* Work instructions
Reproduce verbatim the line in which "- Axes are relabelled" occurs, together with each line that follows it to the end of the listing, and nothing more.

* Provided material
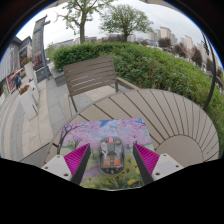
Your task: Arrange mouse
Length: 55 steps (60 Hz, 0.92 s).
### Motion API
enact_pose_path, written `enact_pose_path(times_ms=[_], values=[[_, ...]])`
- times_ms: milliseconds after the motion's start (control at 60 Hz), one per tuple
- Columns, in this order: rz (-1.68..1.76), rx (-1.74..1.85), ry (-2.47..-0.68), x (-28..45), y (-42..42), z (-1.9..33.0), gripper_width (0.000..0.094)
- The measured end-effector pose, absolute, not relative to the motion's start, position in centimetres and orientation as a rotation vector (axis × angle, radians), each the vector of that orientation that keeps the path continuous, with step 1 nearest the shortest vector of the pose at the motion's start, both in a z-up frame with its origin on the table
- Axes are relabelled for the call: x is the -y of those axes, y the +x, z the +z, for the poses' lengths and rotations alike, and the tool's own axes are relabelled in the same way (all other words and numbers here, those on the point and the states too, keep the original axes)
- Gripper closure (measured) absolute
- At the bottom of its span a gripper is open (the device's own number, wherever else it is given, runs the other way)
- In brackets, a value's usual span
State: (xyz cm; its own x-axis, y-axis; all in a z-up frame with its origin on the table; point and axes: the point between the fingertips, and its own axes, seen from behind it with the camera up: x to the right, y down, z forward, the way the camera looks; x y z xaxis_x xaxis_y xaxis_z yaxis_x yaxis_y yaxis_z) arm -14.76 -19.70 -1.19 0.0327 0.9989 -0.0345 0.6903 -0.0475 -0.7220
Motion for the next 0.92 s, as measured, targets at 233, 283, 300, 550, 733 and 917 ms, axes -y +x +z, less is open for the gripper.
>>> enact_pose_path(times_ms=[233, 283, 300, 550, 733, 917], values=[[0.665, 1.742, -1.787, 17.4, -8.3, 7.2, 0.0082], [0.652, 1.754, -1.791, 16.9, -6.0, 9.2, 0.0089], [0.648, 1.758, -1.793, 16.7, -5.0, 9.9, 0.0092], [0.546, 1.763, -1.884, 13.7, 6.4, 15.3, 0.0091], [0.535, 1.734, -1.971, 12.6, 9.7, 14.5, 0.0091], [0.541, 1.714, -1.976, 12.5, 10.1, 14.6, 0.008]])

* Problem solution
- Axes are relabelled for the call: x is the -y of those axes, y the +x, z the +z, for the poses' lengths and rotations alike, and the tool's own axes are relabelled in the same way (all other words and numbers here, those on the point and the states too, keep the original axes)
- Gripper closure (measured) absolute
- At the bottom of its span a gripper is open (the device's own number, wherever else it is given, runs the other way)
- In brackets, a value's usual span
State: (xyz cm; its own x-axis, y-axis; all in a z-up frame with its origin on the table; point and axes: the point between the fingertips, and its own axes, seen from behind it with the camera up: x to the right, y down, z forward, the way the camera looks; x y z xaxis_x xaxis_y xaxis_z yaxis_x yaxis_y yaxis_z) arm -14.76 -19.70 -1.19 0.0327 0.9989 -0.0345 0.6903 -0.0475 -0.7220
Motion for the next 0.92 s, as measured, targets at 233, 283, 300, 550, 733 and 917 ms, axes -y +x +z, less is open for the gripper.
>>> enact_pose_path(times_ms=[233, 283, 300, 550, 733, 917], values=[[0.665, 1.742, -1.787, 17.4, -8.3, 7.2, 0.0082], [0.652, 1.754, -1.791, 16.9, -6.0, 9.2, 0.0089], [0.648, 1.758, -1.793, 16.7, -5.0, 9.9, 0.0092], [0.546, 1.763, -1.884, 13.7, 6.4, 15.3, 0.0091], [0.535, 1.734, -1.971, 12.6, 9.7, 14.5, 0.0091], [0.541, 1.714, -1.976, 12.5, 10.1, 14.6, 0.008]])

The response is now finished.